Pull every line containing the word "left" out of the material below.

## COLLECTED MATERIAL
____

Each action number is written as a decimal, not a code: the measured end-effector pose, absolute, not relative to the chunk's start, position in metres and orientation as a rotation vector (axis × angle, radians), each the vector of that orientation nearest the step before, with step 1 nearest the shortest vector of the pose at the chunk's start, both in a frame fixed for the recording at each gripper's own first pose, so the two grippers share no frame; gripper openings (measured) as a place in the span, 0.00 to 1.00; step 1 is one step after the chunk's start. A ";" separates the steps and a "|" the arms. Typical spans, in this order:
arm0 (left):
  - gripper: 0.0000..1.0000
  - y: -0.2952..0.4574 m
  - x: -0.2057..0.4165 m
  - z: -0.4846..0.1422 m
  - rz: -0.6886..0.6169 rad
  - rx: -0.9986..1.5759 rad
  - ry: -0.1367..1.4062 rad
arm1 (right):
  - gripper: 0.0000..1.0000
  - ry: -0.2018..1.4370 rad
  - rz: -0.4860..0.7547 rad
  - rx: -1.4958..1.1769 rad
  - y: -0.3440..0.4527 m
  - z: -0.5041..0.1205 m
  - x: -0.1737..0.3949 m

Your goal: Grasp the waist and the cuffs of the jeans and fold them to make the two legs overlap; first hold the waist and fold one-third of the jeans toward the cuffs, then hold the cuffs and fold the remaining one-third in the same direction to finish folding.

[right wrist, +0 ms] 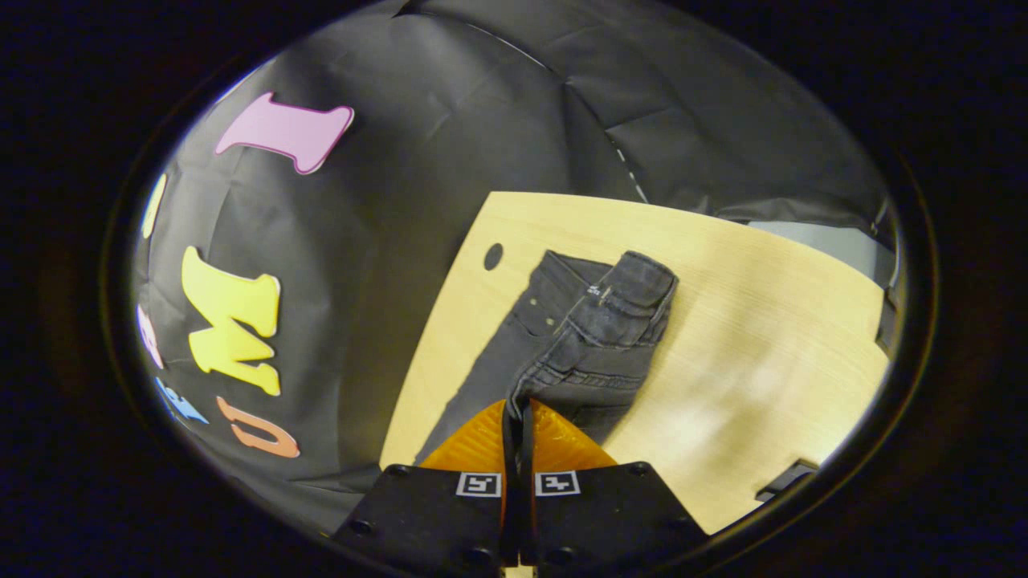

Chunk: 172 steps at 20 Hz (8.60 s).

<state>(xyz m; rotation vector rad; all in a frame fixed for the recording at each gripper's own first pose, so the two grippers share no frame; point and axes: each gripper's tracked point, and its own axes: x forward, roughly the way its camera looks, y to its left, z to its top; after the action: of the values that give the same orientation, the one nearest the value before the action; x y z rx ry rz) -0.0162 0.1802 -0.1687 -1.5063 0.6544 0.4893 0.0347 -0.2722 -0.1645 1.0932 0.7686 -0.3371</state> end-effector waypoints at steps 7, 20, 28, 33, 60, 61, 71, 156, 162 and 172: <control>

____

## RESPONSE
arm0 (left):
<state>(xyz m; rotation vector rad; all in a frame fixed for the recording at each gripper's own first pose, so the two grippers share no frame; point and axes: each gripper's tracked point, and its own axes: x forward, roughly the way its camera looks, y to its left, z to its top; after the action: of the values that give the same orientation, the one nearest the value before the action; x y z rx ry rz) -0.0162 0.1802 -0.1687 -1.5063 0.6544 0.4893 0.0347 -0.2722 -0.1645 1.0932 0.7686 -0.3371</state> end-effector waypoints at steps 7, 20, 28, 33, 60, 61, 71, 156, 162 and 172: <control>

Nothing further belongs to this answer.